Он предъявлял ей десятки претензий — за увлечение «либеральной жвачкой» («Возьмитесь-ка лучше за математику, да и прите годика три! Думать по — своему станете»), за намерение стать «психологической писательницей» («…писательниц во всем мире только одна, достойная этого имени… Это Жорж Санд! Можете ли вы сделаться чем-нибудь вроде Жорж Санд?»), за венскую лаковую шляпку и нарядный шелковый зонтик («Откуда вы деньги берете? Я всю жизнь мечтаю о таком зонтике — и всё купить никак не могу. А вы щеголяете, точно у вас ренты какие!»), за опоздание на работу — в тот раз, когда она с компанией из «Искры» ходила смотреть на встречу персидского шаха («Ну, и как вам не стыдно?.. Разве можно интересоваться подобными пошлостями?»). «Ничто не проходило для него бесследным и незамеченным — раз обратил он на вас внимание. И по временам мне казалось, что я нахожусь как бы под непрестанным надзором его художнической проницательности. И не скажу, чтобы это было всегда приятно… Художник — наблюдатель смахивал иногда на духовника — инквизитора».
Но и она пристально и пристрастно наблюдала за ним — особенно когда в типографию приходили посетители. Достоевский неизменно знакомил ее со всеми авторами «Гражданина», известными литераторами; к одному из своих новых знакомцев она почувствовала странную ревнивую неприязнь. «Помню также Всеволода Соловьева, «милого и замечательного юношу», как называл его заочно Федор Михайлович, пророча ему «блестящую будущность». На меня, впрочем, этот юноша произвел впечатление не «милого», но скорее очень занятого собой и своей «блестящей будущностью». Он держал себя чопорно, сидел не снимая перчаток, говорил звонким, высокопарным голосом и смотрел куда-то вверх, улыбаясь восторженно — счастливой улыбкой, как будто думал при этом о всех присутствующих в типографии: „Какие они счастливые! — видят меня, и так близко!”»

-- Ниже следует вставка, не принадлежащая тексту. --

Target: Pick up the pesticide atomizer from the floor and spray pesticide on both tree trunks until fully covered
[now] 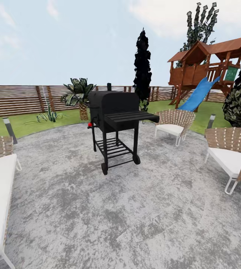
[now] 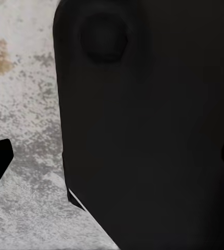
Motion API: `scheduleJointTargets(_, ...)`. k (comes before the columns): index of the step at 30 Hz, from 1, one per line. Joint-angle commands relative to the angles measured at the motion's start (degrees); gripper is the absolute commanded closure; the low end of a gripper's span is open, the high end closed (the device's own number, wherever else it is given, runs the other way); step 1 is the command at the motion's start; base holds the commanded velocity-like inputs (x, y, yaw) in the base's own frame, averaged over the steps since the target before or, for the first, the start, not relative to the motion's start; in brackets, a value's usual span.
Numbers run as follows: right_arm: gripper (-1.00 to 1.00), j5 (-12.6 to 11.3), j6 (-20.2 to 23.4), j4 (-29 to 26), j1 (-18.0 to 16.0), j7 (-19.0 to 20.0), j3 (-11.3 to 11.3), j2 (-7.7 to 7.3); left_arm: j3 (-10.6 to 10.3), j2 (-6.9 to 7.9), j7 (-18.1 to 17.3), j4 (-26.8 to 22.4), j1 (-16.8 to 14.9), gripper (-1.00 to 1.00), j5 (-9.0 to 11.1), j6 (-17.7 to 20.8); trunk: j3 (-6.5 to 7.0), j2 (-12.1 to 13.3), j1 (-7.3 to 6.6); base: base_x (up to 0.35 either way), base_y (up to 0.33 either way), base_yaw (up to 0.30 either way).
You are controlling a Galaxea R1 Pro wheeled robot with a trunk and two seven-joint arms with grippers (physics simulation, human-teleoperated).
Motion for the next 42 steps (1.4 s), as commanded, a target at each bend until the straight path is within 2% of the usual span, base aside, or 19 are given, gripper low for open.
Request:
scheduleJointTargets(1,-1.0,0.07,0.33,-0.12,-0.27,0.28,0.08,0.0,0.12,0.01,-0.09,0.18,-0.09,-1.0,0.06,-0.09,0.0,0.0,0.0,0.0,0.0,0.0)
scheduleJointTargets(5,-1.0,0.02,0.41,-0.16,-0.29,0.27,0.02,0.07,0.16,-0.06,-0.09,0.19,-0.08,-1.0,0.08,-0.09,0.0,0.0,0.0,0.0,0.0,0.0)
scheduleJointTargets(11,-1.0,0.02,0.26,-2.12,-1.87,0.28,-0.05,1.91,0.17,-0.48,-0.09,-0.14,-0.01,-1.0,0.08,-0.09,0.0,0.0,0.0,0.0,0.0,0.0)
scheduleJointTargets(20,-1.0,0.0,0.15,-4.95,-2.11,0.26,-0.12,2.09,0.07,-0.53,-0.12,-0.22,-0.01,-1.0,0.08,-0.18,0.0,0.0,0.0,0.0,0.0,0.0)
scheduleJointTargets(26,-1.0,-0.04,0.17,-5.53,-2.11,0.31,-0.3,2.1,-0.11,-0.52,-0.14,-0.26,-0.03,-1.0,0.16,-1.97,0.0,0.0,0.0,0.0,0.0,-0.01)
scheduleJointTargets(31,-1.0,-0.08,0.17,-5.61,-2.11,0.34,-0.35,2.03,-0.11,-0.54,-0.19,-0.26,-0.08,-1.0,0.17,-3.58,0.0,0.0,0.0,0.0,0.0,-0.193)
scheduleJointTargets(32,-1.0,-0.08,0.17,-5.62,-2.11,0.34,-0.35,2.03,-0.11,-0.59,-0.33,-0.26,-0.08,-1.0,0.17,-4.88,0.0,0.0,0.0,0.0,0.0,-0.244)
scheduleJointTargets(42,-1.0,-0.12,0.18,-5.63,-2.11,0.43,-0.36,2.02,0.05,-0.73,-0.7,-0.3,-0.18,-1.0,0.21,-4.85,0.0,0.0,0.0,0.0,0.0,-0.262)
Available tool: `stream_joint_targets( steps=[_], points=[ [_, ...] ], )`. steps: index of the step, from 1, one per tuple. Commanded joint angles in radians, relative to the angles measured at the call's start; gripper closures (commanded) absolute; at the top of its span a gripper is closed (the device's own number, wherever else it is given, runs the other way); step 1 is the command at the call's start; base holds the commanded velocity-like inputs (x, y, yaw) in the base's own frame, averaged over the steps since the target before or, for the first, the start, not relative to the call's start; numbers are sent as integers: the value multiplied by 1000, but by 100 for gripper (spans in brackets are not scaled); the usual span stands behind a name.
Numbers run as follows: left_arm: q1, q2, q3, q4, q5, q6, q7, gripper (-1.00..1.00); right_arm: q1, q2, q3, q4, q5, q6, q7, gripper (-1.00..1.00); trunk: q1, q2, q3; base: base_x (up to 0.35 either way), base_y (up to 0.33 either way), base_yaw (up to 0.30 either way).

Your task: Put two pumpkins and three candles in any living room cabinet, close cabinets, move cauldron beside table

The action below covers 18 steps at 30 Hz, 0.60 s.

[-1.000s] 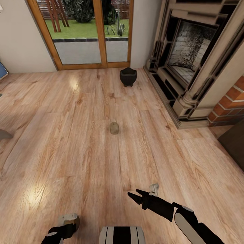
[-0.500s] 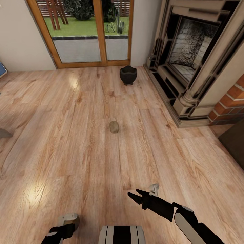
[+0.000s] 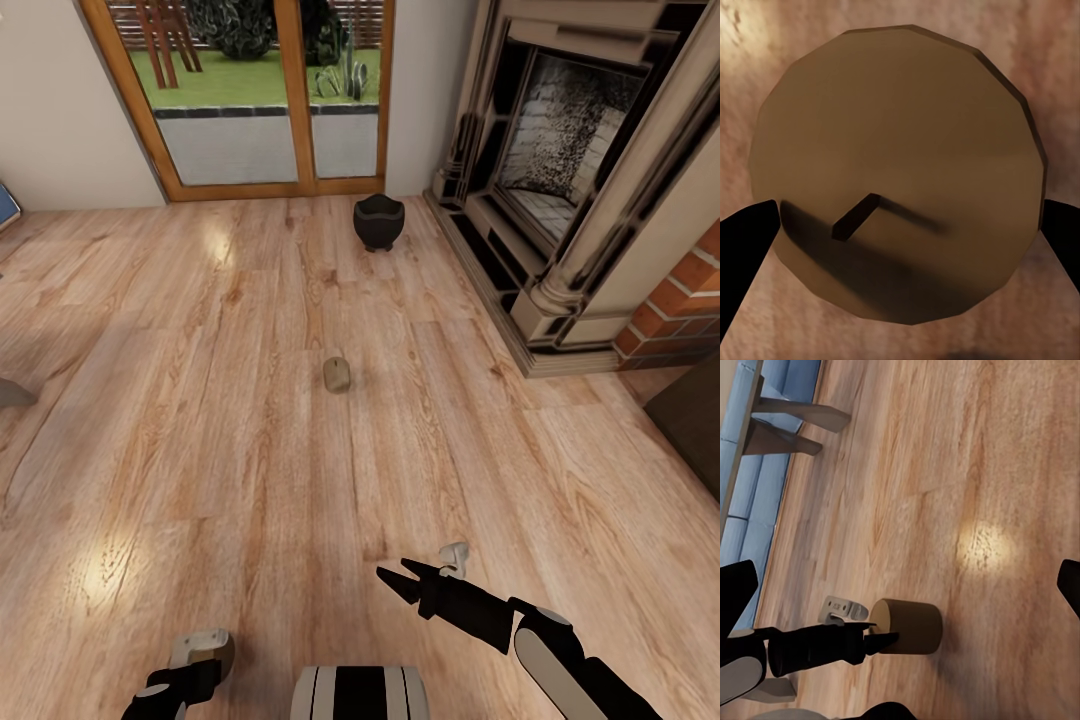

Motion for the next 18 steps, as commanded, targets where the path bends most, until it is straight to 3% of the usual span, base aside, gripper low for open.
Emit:
stream_joint_targets(
  steps=[1, 15, 18],
  points=[
    [0, 0, 0, 0, -1, 0, 0, 100, 0, 0, 0, 0, 0, 0, 0, -100, 0, 0, 0, 0, 0, 0],
    [0, 0, 0, 0, 0, 0, 1, 100, 0, 2, 1, 0, 0, 0, -1, -100, 0, 0, 0, 0, 0, 0],
    [0, 1, 0, 0, 0, 2, 1, 100, 0, 5, 0, 0, 0, 0, -1, -100, -1, 1, 12, 0, 0, 0]
  ],
)
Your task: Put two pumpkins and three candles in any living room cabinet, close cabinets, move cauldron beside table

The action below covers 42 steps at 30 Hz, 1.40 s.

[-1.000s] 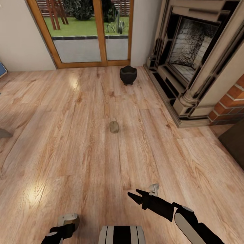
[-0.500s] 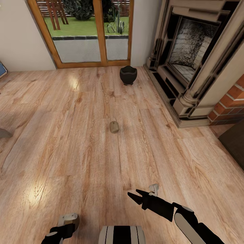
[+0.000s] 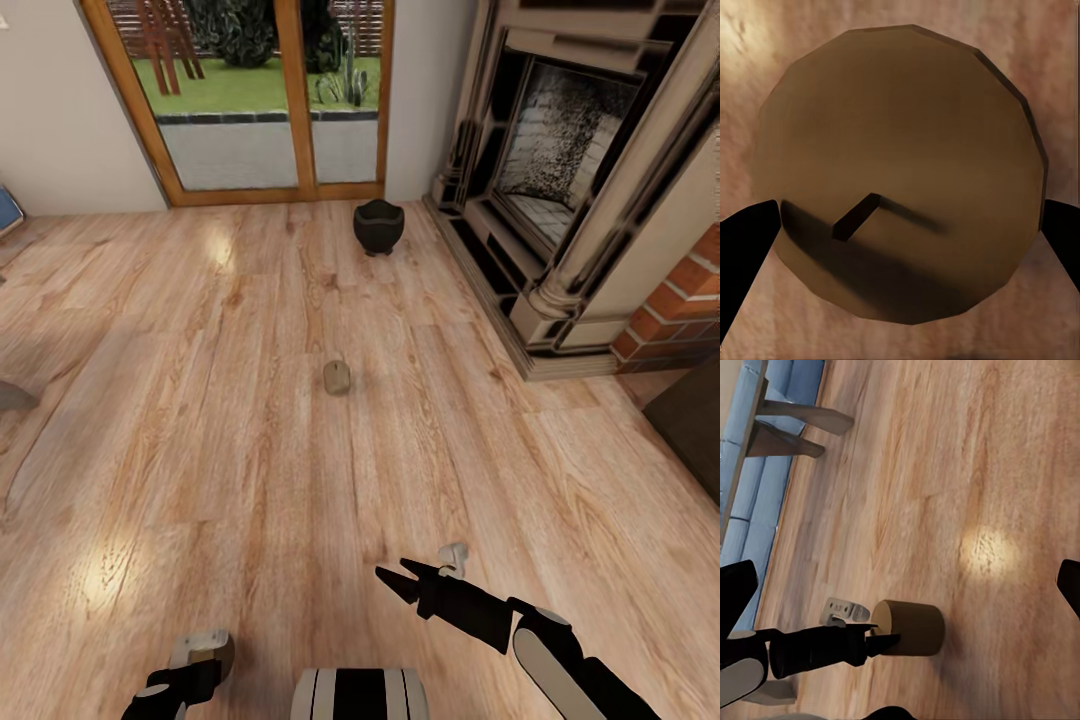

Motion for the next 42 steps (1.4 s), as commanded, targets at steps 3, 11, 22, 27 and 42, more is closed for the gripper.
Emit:
stream_joint_targets(
  steps=[3, 11, 22, 27, 42],
  points=[
    [0, 0, 0, 0, 0, 0, 0, 100, 0, 1, 0, 0, 0, 0, 0, -100, -1, 1, 12, 0, 0, 0],
    [0, 2, 2, 0, 1, 16, 2, 100, 0, 3, 2, -1, -5, 0, -125, -100, -5, 3, 43, 0, 0, 0],
    [0, 11, 12, -239, 5, 365, -46, 100, 0, 54, -3, -54, -10, 92, -369, -100, -10, 5, 85, 0, 0, 0],
    [0, 26, 14, -474, 2, 632, -161, 100, 0, 94, -3, -150, -11, 217, -568, -100, -12, 6, 105, 0, 0, 0],
    [0, 55, 19, -577, -11, 729, -175, 100, 0, 154, -5, -173, -9, 309, -653, -100, -19, 10, 163, -102, 63, 0]
  ],
)
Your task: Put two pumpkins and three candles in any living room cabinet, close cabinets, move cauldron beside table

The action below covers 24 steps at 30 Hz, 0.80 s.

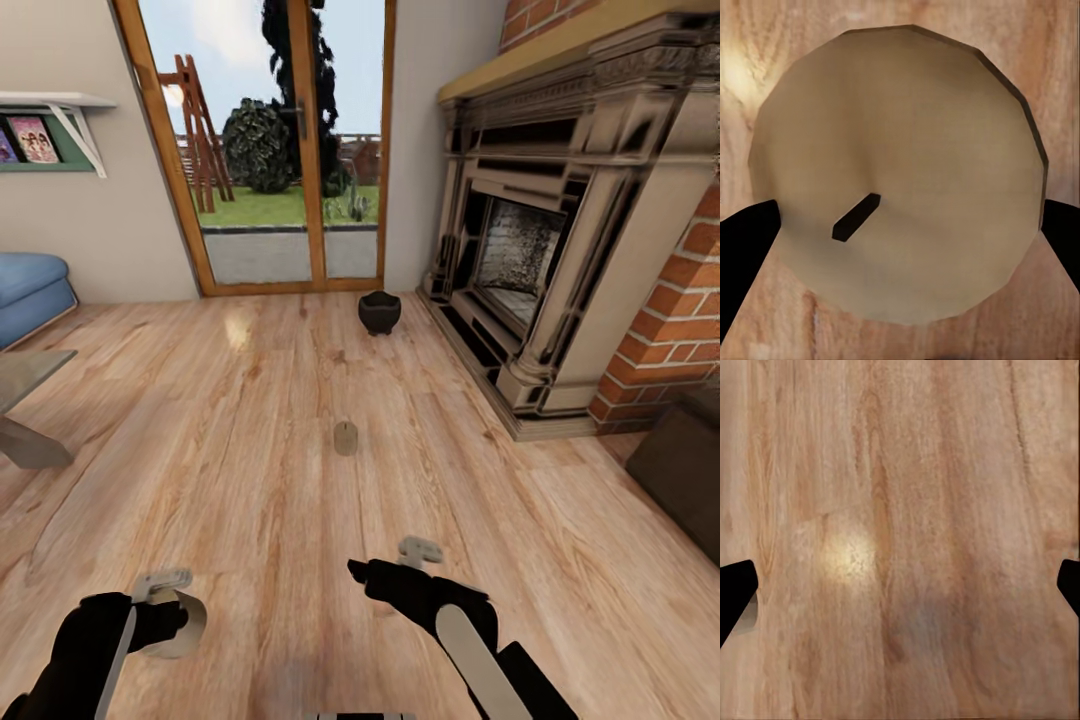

С начала лета, когда семья Достоевского переехала в Старую Руссу, он стал бывать в типографии ежедневно. Ради него Тимофеева изменила часы своих занятий в Публичной библиотеке — так чтобы он, поздно вставая и появляясь в типографии только после трех, уже заставал ее на месте. Она больше всего дорожила теми вечерами, иногда длившимися далеко за полночь, когда корректуры номера приходили только к концу дня и к утру должны были быть готовы. Достоевский «перестраивал» комнату, ставя стол так, чтобы сидеть друг против друга, и посылал в трактир за чаем — «и мы с Федором Михайловичем пили чай как товарищи».
Ей все труднее было общаться с искровцами — она не умела и не хотела скрывать свое сочувственное увлечение «Дневником писателя» и его автором. Ее настроения были восприняты там как измена не только журналу, но и целому направлению: подозрительным оказывалось уже одно то, что она читала — хотя бы только в корректуре — издание другого лагеря. Ей говорили ядовитые колкости и передразнивали, когда она произносила слово «талант»: «Прямо в белой горячке из сумасшедшего дома». «Только тут я впервые почувствовала «тиски» направления; только тут вполне поняла, почему Достоевский язвительно кривит губы, когда произносит слова: «они», „либералы”».